Естественно, что в контексте пьесы доминирует образ смерти. Наиболее существенна для ее идейно-художественного содержания прочная ассоциация, которая устанавливается между Хики и смертью. Еще в I акте Вилли, томясь ожиданием, восклицает: «Хоть бы Хики пришел или Смерть!» (39). Во II акте Лэрри закрепляет ассоциацию: «Ей-богу, я почувствовал, что он принес на себе прикосновение смерти» (150), в дальнейшем с небольшими вариациями повторяя ту же мысль, пока не выявляется окончательно зловещий смысл шутки о продавце льда. Но эта связь неоднократно обыгрывается и в отношении других персоналией, в том числе Лэрри, одно из постоянных прозвищ которого - Старое Кладбище, определяя их существование как смерть при жизни.
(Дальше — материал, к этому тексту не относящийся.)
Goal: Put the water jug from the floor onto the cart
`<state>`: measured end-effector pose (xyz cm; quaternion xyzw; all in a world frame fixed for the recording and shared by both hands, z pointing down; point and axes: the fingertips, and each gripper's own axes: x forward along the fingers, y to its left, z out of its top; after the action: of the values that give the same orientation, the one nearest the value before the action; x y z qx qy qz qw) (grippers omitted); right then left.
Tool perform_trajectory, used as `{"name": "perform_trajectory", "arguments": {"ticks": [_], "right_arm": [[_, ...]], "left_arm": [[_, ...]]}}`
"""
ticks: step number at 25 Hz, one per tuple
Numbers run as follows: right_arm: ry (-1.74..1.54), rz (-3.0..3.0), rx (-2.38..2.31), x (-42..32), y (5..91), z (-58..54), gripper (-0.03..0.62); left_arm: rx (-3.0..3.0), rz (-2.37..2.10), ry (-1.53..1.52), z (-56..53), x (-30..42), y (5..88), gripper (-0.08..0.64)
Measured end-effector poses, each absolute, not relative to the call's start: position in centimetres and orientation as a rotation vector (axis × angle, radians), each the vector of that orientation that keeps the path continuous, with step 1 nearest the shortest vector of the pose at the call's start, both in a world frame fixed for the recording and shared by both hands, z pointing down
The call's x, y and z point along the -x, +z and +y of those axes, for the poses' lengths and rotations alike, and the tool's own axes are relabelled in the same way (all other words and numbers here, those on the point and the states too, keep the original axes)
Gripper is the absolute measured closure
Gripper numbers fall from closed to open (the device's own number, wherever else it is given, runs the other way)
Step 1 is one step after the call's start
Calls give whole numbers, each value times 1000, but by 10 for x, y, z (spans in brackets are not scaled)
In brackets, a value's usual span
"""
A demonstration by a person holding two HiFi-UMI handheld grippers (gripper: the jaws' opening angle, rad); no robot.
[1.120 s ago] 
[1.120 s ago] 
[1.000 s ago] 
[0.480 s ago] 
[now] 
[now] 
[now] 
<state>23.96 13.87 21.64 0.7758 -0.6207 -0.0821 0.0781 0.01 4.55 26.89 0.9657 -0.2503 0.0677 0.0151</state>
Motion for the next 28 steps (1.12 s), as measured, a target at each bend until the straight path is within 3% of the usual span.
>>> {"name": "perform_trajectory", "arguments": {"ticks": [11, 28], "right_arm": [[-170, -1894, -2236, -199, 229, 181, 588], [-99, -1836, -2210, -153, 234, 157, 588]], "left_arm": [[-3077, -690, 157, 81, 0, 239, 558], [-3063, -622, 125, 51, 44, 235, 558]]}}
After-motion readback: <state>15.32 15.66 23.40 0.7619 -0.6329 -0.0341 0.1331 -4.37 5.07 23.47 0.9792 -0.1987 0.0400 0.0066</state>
Неудивительно, что салун Гарри не раз уподобляется моргу, а его завсегдатаи - покойникам.
Важная роль отведена также образу тюрьмы. Это обусловлено прежде всего сюжетом пьесы, завязкой которому служит совершенное в досценическом времени преступление Хики, поддержанное в побочной линии предательством Пэррита. В ходе развития действия он приобретает расширенную мотивацию, в частности Хики уподобляет тюрьме родительский дом. К концу пьесы образ тюрьмы сливается с образом смерти, притом смерти насильственной, придавая действию особенно мрачный колорит.
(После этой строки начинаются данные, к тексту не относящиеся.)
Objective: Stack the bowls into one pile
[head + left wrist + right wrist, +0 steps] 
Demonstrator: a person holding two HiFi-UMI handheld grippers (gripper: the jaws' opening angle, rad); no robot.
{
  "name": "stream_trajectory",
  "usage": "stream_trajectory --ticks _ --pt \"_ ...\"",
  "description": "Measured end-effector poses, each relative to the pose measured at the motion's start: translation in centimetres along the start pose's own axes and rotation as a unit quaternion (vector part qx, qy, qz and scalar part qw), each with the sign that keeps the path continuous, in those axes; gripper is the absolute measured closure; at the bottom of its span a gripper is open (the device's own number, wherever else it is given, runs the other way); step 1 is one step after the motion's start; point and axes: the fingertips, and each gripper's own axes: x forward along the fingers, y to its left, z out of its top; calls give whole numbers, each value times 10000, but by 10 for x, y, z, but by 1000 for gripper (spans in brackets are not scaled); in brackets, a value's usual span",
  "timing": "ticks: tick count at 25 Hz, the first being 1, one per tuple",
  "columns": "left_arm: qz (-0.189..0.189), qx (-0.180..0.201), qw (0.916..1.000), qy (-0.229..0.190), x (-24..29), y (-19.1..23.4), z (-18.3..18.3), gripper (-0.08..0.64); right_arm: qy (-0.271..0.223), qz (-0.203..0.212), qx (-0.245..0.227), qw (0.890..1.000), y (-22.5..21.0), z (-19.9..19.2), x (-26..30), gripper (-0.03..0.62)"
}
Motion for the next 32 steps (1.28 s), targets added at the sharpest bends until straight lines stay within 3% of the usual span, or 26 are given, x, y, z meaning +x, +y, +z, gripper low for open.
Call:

Создавая свой шедевр, драматург прекрасно сознавал, что не скоро увидит его на сцене. Более того, он сам решительно отвергал все предложения о постановке пьесы, объясняя это несоответствием духу времени. «Нью-йоркская публика,- писал он одному из друзей,- не может ни увидеть, ни услышать ее смысла. Боль и трагедия защитных иллюзий будут сочтены откровенно непатриотичными... даже если бы публика уловила-таки этот смысл. Но по окончании войны, судя по теперешним приметам, боюсь, многое в [пьесе] „Продавец льда грядет" станет слишком уж понятно американской публике».